▶ _What the exercise asks_
Please reproduce exactly the line that carries "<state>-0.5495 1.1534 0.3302" and all remaining lines through the last line of the data, and write nothing else.
__________________________________________________
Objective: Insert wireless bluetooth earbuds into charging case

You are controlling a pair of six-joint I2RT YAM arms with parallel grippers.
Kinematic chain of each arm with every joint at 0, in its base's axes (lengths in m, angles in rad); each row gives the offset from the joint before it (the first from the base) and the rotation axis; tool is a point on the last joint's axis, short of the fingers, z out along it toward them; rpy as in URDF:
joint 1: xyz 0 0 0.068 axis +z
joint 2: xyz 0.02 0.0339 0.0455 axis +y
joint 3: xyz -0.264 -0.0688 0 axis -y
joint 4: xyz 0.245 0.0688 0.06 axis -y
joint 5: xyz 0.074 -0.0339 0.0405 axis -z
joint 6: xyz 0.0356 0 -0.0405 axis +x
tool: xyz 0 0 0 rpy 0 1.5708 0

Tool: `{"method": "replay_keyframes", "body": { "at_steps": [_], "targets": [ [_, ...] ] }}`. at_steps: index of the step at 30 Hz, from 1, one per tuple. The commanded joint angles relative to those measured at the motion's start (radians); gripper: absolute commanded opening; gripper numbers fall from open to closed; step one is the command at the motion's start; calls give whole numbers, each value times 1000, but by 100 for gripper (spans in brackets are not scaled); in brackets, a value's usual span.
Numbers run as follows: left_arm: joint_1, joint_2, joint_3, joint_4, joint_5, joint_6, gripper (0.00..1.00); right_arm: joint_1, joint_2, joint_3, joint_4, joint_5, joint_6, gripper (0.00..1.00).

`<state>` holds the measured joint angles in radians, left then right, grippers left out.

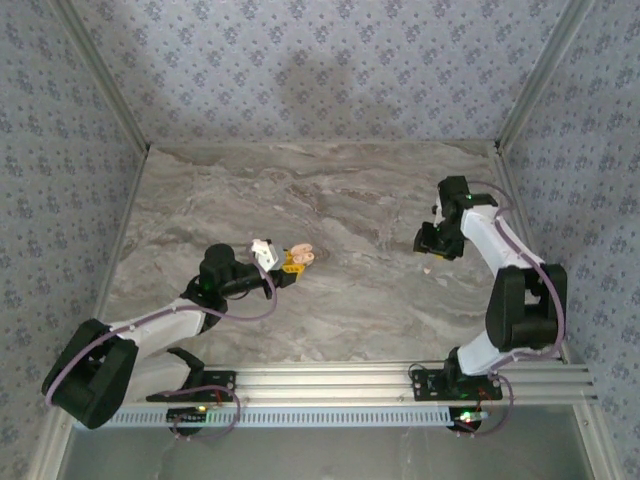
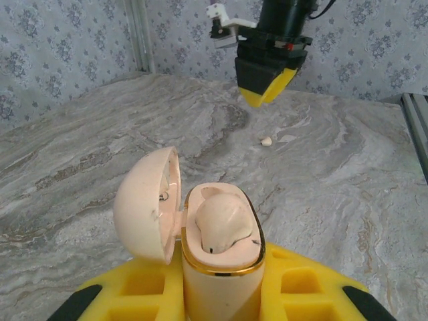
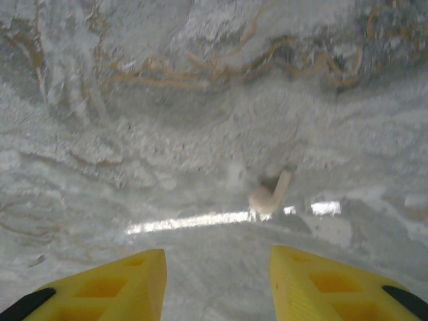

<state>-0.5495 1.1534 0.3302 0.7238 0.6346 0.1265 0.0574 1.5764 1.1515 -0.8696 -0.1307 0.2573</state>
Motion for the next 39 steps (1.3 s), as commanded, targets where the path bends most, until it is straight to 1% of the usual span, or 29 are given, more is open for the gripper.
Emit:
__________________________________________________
▶ _Output for this exercise_
<state>-0.5495 1.1534 0.3302 0.7238 0.6346 0.1265 0.0574 1.5764 1.1515 -0.8696 -0.1307 0.2573</state>
Motion for the next 39 steps (1.3 s), as commanded, targets where the path bends most, until it is straight to 1% of the usual span, or 29 are given, more is open for the gripper.
Emit:

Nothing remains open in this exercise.